Rambatan began to speak to him.

“You suffered an attack from a powerful steed. It was on the road to our district village. We have had to flee into the jungle and took you along with us. It was impossible to leave you behind. The foreigner who was with you came with us, too.”

Lea moved closer, till she was on the edge of the rattan bed. She spoke to him gently.

“You were given very good treatment by skilled native nurses, Resh. They provided you a strong herbal sedative in order to ease the pain. It was necessary so that you could be transported with us. We have journeyed into the jungle forest in order to find shelter.”

“The trees are so tall,” exclaimed the dendrological researcher. “They remind me of my station reserve.”

“It is exactly that location,” she informed the startled Resh. “We have crossed over the boundary into the special experimental territory.”

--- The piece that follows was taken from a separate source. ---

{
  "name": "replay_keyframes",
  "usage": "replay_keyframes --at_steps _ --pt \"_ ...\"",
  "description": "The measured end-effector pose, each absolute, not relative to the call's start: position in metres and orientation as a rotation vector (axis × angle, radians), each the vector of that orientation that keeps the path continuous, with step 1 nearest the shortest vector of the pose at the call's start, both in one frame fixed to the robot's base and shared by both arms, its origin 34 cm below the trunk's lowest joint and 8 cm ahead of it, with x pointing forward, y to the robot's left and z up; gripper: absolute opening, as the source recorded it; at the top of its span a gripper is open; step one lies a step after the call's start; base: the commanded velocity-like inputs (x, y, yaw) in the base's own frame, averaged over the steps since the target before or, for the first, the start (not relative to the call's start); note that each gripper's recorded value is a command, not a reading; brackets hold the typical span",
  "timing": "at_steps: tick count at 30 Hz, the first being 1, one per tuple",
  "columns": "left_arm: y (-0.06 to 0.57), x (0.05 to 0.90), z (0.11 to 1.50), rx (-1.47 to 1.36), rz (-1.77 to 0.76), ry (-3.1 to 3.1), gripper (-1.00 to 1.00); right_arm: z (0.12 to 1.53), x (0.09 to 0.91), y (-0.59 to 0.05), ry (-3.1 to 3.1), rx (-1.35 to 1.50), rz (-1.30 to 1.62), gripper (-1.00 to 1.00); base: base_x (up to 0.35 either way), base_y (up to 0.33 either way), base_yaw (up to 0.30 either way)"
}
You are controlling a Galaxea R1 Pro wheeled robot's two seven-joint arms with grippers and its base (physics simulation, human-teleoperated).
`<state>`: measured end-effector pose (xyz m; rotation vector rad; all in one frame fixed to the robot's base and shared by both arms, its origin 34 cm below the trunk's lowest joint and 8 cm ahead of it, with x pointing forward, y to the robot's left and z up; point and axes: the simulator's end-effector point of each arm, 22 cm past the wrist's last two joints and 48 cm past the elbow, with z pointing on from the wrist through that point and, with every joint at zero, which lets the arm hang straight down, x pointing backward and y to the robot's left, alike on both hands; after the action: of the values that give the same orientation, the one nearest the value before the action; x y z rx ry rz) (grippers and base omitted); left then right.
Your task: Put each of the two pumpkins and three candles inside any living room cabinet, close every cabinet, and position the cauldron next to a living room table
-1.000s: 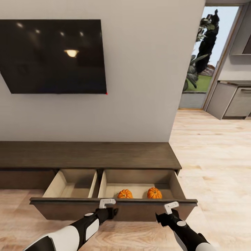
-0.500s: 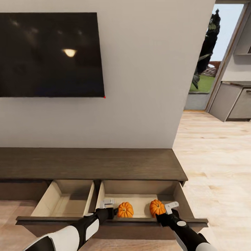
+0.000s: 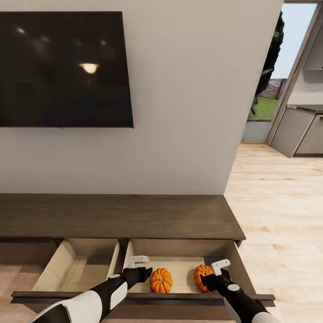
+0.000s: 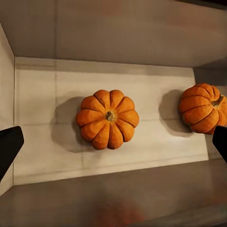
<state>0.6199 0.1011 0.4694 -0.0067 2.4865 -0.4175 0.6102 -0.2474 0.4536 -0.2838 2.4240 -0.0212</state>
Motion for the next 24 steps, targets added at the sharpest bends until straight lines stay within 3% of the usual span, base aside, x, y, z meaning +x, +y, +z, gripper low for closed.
replay_keyframes --at_steps 5,24 --pt "0.101 0.6177 0.468 -0.007 -0.418 2.49 1.0 0.4542 0.6109 -0.2474 2.422 -0.283 -0.021 1.0 -0.14 0.0 0.0" --pt "0.101 0.6169 0.4675 -0.009 -0.419 2.492 1.0 0.4573 0.6144 -0.2442 2.404 -0.286 -0.008 1.0 -0.325 0.0 0.0"
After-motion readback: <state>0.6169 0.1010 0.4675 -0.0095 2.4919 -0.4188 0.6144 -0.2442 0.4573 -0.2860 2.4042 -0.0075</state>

“This is the only place that the planters would never think of looking for us, or be bold enough to invade,” added Yod Teth.

“Our people can only be safe from the militia within these precise limits,” said Rambatan. “As long as they remain outside this forest, we will enjoy a measure of security.”

Suddenly, the patient reached up from under his sheath of kapok and took hold of the hand of the woman who had traveled into the jungle with him.

Stay with me, his touch told her.

Do not leave, but remain here beside me.

She deciphered his message and decided to comply with it.

The daystar rose in green-colored magnificence. It was going to be a most glorious morning. Would this day turn out similarly?

Yod and the datto were engaged in preparing the caravan to move deeper into the experimental forest. The nurses, seeing the pacifying influence of the Landian, left her and the patient to converse by themselves.

“I can never repay you for what you did, Lea,” he told her in a sincere tone. “Without your going for help, I would have been in grave peril. My survival is due to one person’s bravery. My debt to you is an infinite one.”

“It was what anyone would have done,” she shyly said. “I do not feel all that heroic. You are too generous in your praise. Think of what the Varzean nurses accomplished with their tribal medicines and compresses. That was a miraculous feat. We have nothing of that sort in my country. Of course, there are no aboriginal cultures there at all.”

“Yes,” sighed the dendrologist. “Although we should be thankful for having them in the rainforest, we Tochians drive back, expel, and enslave our neighbors. We have been exceedingly brutal.

“Look at the present situation right here. The planters hunt down the tribers as if they were some kind of wild game. Local police have always refused to interfere. They dare not stand up against the landholders’ militia.”

“Doesn’t the rest of the country even care, Resh?” asked Lea.

For a short time, he made no reply as he thought about the question posed.

“No one has ever interfered with them,” he sadly concluded. “If the Varzeans are to be rescued and saved, they will have to accomplish it on their own, by themselves. That is the awful truth about how people are treated in this country.”

“How shameful!” she muttered with anger. “Shouldn’t the attempt be made to get word out about the situation in this district?”

“No one will do anything, Lea. No one can reverse what is happening, therefore the rest of Tochsylvania intends to ignore this final disposal of our regional tribers.”

She felt a chill shudder in her body. “Final disposal?”

His voice fell very low. “There is no going back for the planters, not after all that has happened. It is a war, and they have decided to annihilate all the tribe members who are still living freely in the rain forest. That has been their secret wish ever since they came to this district. There will be an end to the old way of life and those still adhering to it. Yes, a final disposal is what the planters are aiming at.”

Lea could feel an internal shaking within her.

The threat of violence hung like a fog beneath the shadows of the giant trees that towered above. It created a choking feeling in anyone who thought long or deeply about what was apt to happen to the remaining aborigines of the forest.